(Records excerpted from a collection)
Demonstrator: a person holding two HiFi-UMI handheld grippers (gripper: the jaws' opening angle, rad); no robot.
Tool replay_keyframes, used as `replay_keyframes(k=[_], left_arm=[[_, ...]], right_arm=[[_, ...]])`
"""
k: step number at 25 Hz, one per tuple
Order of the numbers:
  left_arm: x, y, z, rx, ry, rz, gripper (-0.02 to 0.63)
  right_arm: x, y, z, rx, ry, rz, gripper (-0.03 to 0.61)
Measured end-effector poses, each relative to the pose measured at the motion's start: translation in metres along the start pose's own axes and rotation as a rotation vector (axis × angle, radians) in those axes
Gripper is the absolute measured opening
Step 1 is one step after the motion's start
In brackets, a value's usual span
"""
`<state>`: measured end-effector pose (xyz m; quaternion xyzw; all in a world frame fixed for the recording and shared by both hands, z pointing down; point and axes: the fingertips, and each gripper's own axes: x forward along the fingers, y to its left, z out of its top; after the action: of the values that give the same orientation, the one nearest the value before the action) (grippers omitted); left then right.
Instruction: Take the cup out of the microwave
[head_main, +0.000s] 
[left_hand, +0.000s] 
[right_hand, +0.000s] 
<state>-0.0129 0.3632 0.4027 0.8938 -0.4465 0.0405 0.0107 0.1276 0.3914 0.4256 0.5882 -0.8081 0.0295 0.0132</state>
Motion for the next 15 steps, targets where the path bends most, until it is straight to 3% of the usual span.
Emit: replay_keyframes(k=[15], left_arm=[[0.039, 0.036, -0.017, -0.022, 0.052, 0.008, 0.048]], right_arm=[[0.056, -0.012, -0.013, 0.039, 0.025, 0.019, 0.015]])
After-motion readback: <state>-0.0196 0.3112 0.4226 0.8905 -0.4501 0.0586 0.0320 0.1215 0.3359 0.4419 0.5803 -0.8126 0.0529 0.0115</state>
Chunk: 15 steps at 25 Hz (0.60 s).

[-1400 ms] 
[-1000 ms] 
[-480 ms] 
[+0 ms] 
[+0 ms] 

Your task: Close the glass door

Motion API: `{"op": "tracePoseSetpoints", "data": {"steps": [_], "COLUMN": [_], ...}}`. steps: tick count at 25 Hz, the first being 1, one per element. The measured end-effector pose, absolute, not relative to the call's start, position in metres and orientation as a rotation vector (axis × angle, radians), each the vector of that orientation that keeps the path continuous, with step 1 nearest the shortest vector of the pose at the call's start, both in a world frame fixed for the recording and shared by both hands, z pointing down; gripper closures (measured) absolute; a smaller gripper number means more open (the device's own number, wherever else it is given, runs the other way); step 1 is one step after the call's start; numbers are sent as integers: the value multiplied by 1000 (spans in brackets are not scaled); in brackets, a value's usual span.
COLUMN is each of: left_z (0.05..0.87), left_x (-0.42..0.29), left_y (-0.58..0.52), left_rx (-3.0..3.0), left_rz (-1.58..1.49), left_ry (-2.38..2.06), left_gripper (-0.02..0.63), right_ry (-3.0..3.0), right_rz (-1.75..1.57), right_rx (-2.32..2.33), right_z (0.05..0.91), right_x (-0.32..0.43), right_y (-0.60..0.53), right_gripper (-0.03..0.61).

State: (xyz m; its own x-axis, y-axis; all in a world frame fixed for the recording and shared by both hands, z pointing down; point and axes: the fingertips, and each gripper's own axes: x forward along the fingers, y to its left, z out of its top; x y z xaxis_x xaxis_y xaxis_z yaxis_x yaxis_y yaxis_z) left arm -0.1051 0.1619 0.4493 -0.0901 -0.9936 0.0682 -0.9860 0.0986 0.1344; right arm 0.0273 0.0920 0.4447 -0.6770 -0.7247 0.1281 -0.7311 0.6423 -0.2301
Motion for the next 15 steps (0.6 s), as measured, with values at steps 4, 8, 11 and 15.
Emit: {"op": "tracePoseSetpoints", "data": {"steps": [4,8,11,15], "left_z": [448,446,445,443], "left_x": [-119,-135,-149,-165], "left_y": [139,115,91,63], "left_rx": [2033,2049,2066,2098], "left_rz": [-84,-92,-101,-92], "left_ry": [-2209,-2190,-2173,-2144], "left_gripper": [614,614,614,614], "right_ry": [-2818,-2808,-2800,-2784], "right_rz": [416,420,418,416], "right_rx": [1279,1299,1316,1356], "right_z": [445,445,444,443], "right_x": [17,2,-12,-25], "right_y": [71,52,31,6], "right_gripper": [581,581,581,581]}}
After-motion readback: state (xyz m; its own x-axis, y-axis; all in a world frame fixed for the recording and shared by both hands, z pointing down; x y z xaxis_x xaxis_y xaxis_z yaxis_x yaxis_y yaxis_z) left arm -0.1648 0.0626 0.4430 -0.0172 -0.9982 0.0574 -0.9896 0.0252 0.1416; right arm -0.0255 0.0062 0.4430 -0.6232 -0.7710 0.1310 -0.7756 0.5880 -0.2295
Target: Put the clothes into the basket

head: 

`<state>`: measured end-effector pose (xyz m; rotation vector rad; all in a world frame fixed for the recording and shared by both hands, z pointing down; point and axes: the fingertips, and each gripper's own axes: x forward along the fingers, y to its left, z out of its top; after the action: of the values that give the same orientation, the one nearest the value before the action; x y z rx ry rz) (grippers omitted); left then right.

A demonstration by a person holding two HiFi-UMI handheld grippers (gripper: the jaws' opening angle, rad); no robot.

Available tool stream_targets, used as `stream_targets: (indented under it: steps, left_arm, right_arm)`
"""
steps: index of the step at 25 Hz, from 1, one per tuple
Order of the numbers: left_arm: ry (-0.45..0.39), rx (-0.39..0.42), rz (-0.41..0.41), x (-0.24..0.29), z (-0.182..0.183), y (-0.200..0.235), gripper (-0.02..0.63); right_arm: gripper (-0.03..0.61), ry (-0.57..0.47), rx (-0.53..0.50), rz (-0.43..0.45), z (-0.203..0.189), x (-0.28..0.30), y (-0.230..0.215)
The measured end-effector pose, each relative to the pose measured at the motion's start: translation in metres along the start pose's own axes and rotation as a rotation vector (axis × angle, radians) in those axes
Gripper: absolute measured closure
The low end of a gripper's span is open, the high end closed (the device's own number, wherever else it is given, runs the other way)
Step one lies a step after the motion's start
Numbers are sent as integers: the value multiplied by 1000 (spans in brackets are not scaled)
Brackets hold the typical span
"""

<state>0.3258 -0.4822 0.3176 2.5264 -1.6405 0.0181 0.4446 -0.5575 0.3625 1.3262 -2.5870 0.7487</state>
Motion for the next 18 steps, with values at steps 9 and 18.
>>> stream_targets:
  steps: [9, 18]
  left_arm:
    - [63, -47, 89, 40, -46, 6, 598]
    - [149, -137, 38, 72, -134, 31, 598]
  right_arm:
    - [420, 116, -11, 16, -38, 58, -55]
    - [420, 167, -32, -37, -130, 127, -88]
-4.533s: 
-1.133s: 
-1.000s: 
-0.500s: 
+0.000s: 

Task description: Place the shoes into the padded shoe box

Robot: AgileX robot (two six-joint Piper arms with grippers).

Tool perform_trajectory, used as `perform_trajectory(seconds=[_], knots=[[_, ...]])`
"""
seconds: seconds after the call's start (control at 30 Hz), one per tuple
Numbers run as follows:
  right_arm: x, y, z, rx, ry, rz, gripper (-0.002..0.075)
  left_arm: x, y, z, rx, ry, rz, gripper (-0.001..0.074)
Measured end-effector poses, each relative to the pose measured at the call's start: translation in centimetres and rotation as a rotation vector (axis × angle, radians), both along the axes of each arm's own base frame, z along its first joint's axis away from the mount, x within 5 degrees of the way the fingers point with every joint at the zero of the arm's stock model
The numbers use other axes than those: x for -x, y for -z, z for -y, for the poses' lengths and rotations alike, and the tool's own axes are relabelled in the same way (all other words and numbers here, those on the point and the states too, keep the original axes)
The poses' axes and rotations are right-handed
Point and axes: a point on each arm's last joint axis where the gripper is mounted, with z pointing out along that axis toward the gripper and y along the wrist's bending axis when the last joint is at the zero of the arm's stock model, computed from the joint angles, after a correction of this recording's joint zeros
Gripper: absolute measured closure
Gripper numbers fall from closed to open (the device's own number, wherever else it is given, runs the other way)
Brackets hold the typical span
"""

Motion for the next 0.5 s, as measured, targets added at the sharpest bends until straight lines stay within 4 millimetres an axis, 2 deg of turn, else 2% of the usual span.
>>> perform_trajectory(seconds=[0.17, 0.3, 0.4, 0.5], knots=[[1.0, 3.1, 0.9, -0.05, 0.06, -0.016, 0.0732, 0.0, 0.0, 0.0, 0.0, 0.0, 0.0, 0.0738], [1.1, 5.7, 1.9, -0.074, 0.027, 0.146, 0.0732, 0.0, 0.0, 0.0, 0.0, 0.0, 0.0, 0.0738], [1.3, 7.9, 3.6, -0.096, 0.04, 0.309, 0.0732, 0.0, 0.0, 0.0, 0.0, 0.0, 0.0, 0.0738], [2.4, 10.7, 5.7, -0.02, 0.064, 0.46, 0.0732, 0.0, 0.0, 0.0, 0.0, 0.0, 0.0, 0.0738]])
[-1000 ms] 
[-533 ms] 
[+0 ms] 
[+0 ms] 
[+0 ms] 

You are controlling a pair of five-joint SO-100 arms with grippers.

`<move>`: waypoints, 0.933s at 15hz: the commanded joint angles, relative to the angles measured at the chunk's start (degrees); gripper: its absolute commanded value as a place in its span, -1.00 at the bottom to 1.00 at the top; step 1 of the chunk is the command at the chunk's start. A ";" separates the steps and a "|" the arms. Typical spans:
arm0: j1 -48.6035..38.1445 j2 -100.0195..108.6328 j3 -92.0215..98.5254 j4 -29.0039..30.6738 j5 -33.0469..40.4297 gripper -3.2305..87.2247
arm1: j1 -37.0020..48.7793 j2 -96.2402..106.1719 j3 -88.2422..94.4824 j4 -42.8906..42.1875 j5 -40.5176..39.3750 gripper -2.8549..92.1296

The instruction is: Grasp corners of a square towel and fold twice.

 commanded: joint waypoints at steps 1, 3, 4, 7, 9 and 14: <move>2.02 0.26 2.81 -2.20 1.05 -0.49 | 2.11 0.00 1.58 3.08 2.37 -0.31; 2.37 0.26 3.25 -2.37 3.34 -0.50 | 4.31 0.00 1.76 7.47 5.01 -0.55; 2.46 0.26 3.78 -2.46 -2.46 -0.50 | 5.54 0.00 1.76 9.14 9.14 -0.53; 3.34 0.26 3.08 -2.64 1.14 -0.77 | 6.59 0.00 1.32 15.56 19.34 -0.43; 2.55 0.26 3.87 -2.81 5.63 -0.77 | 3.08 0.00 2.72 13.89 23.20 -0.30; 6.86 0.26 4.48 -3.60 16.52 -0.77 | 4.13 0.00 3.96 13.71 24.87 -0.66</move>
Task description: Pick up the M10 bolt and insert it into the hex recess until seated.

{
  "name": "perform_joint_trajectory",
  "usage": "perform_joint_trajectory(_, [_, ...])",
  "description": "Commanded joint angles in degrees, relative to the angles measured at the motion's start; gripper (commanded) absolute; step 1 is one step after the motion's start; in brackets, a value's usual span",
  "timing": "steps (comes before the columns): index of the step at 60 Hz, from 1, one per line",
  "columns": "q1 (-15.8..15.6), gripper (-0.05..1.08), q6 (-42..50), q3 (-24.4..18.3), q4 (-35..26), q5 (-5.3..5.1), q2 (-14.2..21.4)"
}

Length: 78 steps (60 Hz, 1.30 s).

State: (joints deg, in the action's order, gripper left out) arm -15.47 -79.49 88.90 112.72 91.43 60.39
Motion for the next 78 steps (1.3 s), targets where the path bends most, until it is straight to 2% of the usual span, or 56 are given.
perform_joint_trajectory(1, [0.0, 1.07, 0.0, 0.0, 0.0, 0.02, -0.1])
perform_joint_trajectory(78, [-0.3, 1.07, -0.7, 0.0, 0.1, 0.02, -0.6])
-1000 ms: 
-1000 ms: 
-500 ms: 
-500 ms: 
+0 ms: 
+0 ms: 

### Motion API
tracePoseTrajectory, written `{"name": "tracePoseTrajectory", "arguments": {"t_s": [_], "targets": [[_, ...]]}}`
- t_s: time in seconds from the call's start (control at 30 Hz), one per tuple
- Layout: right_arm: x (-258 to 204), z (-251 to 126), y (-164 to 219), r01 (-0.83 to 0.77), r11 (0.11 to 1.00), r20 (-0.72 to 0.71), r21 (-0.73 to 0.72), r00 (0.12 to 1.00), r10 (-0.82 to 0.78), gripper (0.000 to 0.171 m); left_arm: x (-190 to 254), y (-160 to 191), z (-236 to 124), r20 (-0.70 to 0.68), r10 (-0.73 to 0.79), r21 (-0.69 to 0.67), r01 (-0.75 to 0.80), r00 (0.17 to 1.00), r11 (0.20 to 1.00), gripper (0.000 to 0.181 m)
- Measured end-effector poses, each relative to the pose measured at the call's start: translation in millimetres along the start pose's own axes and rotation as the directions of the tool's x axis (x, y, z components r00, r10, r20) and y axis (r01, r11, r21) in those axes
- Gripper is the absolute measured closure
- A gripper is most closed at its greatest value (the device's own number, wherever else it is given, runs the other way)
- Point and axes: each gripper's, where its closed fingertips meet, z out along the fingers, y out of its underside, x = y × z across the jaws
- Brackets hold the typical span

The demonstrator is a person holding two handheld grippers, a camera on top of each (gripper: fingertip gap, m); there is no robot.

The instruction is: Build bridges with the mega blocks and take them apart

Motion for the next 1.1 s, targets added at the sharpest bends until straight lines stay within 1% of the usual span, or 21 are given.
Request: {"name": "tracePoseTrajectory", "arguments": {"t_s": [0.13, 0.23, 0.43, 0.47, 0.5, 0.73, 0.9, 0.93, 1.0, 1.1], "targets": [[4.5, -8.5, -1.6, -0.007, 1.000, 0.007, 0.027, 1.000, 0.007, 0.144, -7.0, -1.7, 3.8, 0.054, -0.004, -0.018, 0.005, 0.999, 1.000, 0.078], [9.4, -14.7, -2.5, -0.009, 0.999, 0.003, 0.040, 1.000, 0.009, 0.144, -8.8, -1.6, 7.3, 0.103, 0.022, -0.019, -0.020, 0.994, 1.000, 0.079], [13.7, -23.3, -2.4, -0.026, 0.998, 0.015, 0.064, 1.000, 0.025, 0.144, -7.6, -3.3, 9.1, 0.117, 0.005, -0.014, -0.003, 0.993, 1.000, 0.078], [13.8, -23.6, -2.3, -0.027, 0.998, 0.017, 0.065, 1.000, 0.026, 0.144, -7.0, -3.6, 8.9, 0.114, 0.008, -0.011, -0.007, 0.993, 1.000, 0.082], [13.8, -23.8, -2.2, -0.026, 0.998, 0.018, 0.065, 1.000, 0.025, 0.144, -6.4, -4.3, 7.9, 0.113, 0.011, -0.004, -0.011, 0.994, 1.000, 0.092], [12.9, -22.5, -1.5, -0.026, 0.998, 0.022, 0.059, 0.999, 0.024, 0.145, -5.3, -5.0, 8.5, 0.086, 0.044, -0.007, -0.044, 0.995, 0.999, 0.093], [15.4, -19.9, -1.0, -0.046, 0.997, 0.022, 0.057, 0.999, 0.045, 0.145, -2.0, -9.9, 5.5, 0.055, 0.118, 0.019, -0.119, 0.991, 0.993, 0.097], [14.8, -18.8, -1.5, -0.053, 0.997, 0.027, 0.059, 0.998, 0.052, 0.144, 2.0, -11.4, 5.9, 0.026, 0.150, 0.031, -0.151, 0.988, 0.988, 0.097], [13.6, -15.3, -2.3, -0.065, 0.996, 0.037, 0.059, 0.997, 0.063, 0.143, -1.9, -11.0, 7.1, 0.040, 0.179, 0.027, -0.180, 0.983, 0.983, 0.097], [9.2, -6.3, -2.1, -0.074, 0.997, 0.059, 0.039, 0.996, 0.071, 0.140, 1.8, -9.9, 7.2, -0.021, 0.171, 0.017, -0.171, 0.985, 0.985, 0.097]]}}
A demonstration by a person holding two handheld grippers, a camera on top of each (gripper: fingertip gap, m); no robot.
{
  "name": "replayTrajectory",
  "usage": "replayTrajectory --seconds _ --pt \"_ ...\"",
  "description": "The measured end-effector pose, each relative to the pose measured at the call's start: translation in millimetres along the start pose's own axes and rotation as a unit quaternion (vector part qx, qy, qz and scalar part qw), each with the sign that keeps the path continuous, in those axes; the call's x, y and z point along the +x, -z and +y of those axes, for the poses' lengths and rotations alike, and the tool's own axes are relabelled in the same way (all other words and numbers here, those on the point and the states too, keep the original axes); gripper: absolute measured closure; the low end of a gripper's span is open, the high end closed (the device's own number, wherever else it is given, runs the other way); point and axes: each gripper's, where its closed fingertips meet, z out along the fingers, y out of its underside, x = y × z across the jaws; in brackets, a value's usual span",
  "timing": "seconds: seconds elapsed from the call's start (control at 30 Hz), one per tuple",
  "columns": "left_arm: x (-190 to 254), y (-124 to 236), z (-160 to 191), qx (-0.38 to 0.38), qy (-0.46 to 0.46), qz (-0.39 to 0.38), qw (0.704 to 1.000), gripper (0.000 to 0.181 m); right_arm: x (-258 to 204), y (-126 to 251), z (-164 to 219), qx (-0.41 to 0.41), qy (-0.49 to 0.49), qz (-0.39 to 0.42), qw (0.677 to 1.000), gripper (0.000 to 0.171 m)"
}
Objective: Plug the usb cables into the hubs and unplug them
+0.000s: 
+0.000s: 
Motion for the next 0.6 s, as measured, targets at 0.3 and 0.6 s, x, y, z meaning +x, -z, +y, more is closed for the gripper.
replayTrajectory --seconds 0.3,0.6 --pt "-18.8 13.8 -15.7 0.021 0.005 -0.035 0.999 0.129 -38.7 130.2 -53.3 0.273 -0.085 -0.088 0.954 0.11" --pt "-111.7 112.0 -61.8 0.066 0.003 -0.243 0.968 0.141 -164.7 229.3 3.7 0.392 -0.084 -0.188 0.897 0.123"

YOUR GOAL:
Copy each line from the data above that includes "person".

EXERCISE SOLUTION:
Demonstrator: a person holding two HiFi-UMI handheld grippers (gripper: the jaws' opening angle, rad); no robot.
A demonstration by a person holding two HiFi-UMI handheld grippers (gripper: the jaws' opening angle, rad); no robot.
The demonstrator is a person holding two handheld grippers, a camera on top of each (gripper: fingertip gap, m); there is no robot.
A demonstration by a person holding two handheld grippers, a camera on top of each (gripper: fingertip gap, m); no robot.

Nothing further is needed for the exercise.